* Exercise objective: How many lines in the listing below hold the word "trace"? Answer with the number only.

* Records for this exercise:
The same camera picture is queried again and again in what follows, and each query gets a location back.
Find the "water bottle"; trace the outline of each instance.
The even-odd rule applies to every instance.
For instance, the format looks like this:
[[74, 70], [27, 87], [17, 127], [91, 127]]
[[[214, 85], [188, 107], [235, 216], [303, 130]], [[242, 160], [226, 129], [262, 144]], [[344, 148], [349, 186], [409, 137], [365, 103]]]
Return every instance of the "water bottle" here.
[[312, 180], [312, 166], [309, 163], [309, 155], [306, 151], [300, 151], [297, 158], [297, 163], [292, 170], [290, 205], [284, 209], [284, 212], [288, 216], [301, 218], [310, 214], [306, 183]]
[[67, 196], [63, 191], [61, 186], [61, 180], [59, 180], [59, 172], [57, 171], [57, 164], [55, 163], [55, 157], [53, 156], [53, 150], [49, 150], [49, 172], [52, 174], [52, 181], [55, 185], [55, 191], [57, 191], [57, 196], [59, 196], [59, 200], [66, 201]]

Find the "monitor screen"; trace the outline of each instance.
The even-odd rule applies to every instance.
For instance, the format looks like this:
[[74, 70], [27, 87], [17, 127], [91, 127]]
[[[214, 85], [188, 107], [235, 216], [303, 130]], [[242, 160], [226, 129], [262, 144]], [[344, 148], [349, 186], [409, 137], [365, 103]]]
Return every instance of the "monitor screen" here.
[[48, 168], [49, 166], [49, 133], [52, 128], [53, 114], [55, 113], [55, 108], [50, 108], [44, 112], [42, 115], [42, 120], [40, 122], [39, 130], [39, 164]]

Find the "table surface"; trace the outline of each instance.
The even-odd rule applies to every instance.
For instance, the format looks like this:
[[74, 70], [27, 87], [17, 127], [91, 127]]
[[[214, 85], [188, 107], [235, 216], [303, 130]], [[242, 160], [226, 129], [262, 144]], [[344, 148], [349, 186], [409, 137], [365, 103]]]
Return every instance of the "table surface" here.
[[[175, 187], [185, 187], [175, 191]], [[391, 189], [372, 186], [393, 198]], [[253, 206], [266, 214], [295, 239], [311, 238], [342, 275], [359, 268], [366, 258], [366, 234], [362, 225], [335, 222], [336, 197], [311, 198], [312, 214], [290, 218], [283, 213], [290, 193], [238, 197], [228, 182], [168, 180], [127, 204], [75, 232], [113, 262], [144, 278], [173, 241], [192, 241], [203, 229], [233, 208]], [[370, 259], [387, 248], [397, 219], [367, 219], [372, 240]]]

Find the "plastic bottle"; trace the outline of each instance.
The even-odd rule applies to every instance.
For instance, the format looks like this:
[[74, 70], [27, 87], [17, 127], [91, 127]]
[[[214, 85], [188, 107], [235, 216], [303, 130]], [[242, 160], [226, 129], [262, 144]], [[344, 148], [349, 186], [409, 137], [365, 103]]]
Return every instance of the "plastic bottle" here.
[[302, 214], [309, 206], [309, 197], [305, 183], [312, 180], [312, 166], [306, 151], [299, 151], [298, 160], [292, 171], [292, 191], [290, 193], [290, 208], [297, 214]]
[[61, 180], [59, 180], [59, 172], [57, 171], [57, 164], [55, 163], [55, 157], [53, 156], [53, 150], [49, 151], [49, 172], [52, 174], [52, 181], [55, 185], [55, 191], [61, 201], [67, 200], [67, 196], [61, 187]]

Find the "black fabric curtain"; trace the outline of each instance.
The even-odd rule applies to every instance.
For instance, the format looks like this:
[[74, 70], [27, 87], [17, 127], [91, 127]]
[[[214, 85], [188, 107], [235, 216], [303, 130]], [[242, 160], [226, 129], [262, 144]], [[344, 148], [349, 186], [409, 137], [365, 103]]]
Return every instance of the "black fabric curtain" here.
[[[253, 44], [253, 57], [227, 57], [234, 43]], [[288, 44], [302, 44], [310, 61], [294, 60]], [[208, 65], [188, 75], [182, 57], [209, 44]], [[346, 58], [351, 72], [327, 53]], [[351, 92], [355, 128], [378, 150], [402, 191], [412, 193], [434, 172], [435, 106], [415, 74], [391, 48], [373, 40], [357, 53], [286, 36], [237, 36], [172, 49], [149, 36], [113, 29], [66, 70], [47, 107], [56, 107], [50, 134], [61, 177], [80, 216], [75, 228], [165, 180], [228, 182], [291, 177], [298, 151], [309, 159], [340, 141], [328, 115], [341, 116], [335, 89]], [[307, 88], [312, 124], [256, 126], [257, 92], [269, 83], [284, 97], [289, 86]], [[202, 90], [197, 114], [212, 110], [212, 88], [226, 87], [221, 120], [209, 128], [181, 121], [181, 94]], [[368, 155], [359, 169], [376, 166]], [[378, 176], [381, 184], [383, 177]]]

* Answer to this problem: 5